(Data records)

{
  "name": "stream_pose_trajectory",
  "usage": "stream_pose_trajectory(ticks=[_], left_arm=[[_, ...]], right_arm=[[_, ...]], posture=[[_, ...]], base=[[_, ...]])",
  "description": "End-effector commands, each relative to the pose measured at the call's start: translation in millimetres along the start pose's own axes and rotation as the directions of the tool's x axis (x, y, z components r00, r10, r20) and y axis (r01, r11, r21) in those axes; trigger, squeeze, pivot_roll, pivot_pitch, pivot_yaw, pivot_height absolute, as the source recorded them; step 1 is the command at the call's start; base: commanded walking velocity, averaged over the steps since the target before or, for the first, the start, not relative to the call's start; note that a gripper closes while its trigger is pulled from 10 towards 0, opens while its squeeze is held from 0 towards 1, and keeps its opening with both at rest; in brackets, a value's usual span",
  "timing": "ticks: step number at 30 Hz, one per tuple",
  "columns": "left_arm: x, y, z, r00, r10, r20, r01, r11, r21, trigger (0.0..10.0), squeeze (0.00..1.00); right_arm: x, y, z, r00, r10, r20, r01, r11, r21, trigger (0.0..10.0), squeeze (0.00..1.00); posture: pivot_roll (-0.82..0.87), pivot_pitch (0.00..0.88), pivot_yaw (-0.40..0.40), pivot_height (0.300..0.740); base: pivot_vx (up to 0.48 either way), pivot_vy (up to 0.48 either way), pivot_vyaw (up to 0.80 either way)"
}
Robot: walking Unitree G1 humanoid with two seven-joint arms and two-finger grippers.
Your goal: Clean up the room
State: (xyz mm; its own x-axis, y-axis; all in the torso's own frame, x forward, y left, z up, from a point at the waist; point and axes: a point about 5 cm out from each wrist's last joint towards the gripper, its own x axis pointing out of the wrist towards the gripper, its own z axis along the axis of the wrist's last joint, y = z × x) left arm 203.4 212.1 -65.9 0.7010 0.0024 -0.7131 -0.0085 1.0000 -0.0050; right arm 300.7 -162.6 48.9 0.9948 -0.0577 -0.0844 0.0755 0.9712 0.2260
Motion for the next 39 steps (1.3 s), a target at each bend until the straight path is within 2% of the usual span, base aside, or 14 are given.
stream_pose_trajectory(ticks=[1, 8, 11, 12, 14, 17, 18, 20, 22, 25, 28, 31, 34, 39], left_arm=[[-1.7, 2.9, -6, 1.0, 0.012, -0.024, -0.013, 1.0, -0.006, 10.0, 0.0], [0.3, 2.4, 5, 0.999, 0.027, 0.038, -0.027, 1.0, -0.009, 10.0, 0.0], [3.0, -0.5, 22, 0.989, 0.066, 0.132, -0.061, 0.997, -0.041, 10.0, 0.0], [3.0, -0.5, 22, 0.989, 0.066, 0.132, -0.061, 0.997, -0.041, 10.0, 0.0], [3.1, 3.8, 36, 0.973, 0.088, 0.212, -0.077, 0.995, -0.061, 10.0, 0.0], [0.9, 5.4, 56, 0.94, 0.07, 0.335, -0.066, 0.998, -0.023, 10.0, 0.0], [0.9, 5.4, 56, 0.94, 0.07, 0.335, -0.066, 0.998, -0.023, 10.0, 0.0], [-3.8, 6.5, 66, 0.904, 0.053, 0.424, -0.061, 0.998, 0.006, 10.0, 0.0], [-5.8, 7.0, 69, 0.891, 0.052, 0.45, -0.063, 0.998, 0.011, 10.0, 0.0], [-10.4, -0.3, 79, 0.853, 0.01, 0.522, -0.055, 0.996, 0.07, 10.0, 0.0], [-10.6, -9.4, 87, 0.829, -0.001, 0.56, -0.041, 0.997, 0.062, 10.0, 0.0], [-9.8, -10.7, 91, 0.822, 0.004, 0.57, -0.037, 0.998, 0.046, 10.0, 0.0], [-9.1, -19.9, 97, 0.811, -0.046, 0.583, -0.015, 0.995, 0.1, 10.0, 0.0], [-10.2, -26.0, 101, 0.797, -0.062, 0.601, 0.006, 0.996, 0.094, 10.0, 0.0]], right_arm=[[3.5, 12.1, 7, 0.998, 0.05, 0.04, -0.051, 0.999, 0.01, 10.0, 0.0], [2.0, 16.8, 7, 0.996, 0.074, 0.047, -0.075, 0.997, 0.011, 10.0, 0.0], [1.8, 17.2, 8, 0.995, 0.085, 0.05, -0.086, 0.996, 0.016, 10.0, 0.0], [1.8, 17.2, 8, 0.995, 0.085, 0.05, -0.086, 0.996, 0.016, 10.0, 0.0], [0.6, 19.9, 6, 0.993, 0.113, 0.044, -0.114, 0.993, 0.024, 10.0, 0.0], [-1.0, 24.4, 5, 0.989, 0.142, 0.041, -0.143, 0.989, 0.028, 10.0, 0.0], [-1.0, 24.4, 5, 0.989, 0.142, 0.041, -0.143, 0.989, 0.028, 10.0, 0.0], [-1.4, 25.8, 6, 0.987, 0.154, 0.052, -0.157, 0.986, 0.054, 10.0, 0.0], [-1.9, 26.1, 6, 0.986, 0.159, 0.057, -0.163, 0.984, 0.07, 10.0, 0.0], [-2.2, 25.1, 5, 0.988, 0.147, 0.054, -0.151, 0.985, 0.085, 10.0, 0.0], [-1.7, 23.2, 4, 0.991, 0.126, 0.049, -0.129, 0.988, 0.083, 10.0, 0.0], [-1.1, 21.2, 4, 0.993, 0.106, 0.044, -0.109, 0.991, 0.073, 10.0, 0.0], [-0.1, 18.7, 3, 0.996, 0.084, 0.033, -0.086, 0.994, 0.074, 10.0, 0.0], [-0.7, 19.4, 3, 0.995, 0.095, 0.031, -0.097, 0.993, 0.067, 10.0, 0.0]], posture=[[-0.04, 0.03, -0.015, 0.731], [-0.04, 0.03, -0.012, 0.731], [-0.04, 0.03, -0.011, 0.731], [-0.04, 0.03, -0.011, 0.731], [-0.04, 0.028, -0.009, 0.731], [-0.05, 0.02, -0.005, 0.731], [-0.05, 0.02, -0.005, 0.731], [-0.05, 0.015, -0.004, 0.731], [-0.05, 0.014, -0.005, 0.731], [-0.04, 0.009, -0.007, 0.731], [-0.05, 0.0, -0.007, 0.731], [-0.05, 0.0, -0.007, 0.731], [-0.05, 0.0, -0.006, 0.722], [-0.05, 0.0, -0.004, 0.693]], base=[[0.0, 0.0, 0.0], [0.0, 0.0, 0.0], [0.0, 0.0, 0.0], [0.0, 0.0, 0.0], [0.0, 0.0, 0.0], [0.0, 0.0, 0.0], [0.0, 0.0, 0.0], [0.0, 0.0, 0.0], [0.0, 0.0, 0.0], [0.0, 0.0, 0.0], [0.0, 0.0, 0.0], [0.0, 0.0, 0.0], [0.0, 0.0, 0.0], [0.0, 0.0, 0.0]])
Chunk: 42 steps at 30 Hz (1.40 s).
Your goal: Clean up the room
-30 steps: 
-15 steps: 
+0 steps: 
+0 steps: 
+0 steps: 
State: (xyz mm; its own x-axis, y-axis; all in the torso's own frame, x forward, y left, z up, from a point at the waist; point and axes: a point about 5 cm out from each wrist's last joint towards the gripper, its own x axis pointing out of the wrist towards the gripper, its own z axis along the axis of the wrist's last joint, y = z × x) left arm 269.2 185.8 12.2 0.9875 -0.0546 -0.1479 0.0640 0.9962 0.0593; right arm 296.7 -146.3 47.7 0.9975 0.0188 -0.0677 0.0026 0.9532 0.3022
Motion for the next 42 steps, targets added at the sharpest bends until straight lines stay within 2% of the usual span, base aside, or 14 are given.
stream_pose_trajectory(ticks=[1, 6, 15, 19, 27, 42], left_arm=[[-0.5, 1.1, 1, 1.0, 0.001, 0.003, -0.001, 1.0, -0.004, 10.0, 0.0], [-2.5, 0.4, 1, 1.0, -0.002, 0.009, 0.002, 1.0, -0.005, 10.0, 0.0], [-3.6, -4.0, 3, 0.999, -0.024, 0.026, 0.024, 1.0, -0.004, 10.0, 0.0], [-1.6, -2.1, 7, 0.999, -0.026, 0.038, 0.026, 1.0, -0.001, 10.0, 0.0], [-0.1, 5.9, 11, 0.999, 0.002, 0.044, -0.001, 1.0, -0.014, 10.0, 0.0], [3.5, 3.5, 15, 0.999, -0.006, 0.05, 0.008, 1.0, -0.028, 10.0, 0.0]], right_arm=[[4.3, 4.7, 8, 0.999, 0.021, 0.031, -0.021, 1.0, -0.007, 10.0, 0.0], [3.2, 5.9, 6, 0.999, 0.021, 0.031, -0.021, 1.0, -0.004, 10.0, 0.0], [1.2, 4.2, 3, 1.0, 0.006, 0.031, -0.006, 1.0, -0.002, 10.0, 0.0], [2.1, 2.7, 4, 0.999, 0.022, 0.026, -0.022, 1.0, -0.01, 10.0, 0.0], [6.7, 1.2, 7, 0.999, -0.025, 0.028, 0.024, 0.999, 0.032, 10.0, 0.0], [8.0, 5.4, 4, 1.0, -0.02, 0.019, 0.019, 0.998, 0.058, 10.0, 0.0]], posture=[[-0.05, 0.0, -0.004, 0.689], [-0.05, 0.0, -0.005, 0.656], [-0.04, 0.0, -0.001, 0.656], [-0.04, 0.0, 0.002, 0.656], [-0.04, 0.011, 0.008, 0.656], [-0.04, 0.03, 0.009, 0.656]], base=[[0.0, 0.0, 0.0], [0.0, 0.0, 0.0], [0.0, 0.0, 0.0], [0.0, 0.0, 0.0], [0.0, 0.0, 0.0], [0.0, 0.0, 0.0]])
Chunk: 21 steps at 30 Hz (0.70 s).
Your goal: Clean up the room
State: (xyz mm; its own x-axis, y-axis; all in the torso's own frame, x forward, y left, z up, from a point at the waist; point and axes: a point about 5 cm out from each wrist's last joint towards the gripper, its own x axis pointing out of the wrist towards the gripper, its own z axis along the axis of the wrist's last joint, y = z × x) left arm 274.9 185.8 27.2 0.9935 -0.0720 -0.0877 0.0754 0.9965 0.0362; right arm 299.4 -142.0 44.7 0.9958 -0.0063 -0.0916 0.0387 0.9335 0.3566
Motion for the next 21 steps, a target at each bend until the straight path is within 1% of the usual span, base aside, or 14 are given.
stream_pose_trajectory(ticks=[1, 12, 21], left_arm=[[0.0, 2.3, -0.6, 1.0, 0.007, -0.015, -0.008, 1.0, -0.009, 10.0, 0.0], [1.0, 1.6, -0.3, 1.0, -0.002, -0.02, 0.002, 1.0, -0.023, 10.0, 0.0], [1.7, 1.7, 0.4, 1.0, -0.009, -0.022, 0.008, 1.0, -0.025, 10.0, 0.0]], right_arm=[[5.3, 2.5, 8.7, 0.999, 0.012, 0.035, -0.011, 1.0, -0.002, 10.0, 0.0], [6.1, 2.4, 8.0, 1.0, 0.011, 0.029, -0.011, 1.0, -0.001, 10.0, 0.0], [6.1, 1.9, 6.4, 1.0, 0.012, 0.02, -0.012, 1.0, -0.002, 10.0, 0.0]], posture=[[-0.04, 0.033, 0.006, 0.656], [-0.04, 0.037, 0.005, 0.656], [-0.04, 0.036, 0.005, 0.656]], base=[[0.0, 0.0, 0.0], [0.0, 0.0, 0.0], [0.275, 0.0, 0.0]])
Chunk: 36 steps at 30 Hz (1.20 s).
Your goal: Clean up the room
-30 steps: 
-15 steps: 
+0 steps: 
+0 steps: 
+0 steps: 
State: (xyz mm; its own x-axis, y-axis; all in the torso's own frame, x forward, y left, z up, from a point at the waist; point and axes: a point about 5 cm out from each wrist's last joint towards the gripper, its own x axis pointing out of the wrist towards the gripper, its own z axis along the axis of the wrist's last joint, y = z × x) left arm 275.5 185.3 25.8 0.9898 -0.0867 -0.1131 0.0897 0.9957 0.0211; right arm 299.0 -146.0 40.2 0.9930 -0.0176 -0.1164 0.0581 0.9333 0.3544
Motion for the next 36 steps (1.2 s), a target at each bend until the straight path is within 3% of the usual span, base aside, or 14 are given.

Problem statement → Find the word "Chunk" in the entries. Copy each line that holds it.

Answer to the exercise →
Chunk: 42 steps at 30 Hz (1.40 s).
Chunk: 21 steps at 30 Hz (0.70 s).
Chunk: 36 steps at 30 Hz (1.20 s).

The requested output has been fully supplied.